Statt um 15 Uhr spielen die Rot-Gelben in dieser Saison immer um 14 Uhr im Gustav-Wegner-Stadion. Erster Gegner ist der VfL Bückeburg, der in die 5. Liga zurückkehrte.

Hintergrund der neuen Anstoßzeit: Eintracht will den Handball-Fans des Northeimer HC entgegen kommen. Erst Fußball schauen, dann sonntags um 17 Uhr zum NHC. Auch die Live-Übertragungen der Fußball-Bundesliga spielen in die Überlegung mit hinein, den Anpfiff vorzuverlegen.

Fünf neue Mannschaften

„Das ist wie jedes Jahr – man weiß nicht genau, wo man steht“, sagt Eintracht-Coach Wolfgang Schmidt vor der Heimpremiere gegen Bückeburg, das wie die SVG Göttingen, TuS Lingen und der Heeslinger SC aufgestiegen ist. Die fünfte neue Mannschaft ist die aus der Regionalliga nach nur einem Jahr wieder abgestiegene Freie Turnerschaft Braunschweig. „Die Vorbereitungsphase ist eine notwendige, aber unangenehme Zeit“, macht Schmidt deutlich.

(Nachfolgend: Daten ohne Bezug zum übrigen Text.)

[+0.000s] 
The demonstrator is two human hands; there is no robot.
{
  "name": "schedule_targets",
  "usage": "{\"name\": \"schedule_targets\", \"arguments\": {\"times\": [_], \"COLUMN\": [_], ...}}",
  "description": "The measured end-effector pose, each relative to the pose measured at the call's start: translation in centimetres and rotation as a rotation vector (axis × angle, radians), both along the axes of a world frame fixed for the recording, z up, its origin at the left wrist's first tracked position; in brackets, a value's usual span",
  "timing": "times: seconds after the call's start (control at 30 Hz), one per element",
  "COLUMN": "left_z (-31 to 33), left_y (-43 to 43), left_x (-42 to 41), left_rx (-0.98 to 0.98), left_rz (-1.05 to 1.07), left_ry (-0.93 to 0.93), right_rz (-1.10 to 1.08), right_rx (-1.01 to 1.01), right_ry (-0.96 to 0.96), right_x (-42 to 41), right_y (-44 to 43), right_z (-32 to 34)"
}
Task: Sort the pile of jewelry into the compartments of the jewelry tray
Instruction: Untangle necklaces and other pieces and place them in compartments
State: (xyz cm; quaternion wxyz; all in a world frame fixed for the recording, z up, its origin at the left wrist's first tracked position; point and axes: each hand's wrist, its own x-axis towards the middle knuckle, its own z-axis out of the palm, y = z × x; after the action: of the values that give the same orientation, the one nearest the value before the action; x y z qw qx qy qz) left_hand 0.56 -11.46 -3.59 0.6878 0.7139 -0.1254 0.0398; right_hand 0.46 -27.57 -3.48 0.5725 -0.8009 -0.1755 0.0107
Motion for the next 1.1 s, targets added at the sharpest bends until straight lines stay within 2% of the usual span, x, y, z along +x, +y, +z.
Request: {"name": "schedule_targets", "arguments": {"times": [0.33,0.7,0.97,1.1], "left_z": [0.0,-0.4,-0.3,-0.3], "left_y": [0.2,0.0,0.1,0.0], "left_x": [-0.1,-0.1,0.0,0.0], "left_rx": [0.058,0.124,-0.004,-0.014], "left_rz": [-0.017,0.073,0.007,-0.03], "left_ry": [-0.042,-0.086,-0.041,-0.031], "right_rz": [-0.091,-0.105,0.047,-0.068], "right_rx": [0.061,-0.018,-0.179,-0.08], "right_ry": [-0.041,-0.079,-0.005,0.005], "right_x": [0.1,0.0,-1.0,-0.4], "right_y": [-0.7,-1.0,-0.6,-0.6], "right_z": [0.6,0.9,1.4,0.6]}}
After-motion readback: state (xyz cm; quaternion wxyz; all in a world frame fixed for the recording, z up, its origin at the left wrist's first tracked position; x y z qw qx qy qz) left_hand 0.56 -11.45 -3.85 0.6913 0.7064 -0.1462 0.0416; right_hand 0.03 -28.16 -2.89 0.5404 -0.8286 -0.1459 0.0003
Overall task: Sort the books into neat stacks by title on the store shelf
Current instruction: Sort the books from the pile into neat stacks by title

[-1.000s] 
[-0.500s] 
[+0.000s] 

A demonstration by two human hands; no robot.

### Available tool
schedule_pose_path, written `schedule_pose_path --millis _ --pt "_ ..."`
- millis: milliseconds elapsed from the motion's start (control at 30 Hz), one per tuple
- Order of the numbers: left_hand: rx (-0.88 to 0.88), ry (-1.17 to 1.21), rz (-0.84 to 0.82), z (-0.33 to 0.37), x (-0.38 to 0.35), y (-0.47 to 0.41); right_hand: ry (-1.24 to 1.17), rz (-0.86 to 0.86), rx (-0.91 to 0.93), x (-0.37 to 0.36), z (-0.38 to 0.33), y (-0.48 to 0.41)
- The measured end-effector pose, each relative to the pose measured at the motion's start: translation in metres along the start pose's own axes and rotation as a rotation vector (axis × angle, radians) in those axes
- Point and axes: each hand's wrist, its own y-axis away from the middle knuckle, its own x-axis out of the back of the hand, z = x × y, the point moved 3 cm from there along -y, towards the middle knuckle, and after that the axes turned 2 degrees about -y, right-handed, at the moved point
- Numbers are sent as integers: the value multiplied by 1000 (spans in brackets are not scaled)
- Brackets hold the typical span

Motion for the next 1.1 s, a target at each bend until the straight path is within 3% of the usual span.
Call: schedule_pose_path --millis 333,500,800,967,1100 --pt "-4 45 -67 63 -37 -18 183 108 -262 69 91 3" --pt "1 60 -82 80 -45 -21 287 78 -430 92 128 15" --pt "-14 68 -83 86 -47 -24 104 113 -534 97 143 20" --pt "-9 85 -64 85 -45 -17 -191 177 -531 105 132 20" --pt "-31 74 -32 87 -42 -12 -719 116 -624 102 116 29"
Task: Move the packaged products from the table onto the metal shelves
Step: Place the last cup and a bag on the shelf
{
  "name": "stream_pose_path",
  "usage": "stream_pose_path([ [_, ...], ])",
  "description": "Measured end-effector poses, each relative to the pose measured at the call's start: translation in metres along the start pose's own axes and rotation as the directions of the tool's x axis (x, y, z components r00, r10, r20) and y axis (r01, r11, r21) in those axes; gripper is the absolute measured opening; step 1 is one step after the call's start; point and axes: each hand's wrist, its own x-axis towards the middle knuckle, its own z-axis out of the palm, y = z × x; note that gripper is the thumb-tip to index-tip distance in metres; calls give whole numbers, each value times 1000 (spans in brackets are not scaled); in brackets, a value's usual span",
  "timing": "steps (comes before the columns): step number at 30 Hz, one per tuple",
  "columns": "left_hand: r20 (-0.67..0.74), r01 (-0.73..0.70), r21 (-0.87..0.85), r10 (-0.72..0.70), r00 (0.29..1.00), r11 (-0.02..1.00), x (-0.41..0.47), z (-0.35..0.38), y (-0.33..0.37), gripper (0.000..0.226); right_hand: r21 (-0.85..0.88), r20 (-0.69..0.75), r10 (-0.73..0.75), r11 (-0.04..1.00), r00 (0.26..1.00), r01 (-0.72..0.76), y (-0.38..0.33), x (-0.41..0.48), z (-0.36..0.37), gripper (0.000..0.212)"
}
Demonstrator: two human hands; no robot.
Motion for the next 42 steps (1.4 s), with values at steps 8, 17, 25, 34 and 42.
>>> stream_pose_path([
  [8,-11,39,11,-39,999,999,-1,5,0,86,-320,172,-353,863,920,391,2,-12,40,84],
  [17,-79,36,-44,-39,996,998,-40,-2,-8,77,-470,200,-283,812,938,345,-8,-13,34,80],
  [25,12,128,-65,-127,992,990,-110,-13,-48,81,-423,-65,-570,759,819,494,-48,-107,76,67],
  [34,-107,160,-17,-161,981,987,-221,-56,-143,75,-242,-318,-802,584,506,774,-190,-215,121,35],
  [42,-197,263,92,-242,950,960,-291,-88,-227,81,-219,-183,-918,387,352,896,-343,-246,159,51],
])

Der Northeimer Coach konnte nicht gänzlich zufrieden sein mit den Tests. Weitaus mehr wurmen ihn aber die Verletzungsprobleme, die schon wieder nicht gerade gering vorhanden sind. So fallen die beiden Sieghan-Brüder Raphael und Patrick mit Sicherheit aus. Sehr fraglich sind zudem Libasse N’Diaye und Patrick Gemende. Auch der Einsatz von Basti Marx und Thorben Rudolph ist längst nicht sicher. Vom 20-Spieler-Kader drohen also gleich zu Saisonbeginn bis zu sechs Akteure auszufallen. So etwas verursacht zumindest Stirnrunzeln! „Wir müssen in der Defensive umbauen“, weiß auch Teammanager Hartmut Denecke.

Neulinge kein 

Aufsteiger und Oberliga-Rückkehrer Bückeburg betrachtet Schmidt als „ehrgeizig, kompakt und zielstrebig“. Überhaupt sieht er die Neulinge in dieser Saison nicht als „Kanonenfutter. Die Liga ist viel stärker geworden gegenüber der letzten Spielzeit“, sagt der Eintracht-Trainer. „Das wird eine spannende und sehr ausgeglichene Saison. Wir müssen – so abgedroschen das klingt – in jedem Spiel unser Potenzial abrufen. Und dies wird viel schwieriger als in der vergangenen Serie.“

Aber der Coach sagt auch: „Wir wollen Spaß haben, natürlich auch für unsere Zuschauer, und uns nicht nur rumquälen.“

Dafür können vor allem die Stürmer sorgen: Nils Hillemann, Melvin Zimmermann und Neuzugang Lamine Diop (zuletzt 15 Oberliga-Tore für Göttingen 05) – so viele gute Angreifer hat nicht jede Mannschaft in dieser Spielklasse. Schmidt: „Wir wollen die vergangene Saison bestätigen, was für mich aber nicht vom Platz abhängt.“ Das war aber immerhin letzte Saison als Aufsteiger der fünfte. Die Eintracht-Messlatte liegt hoch.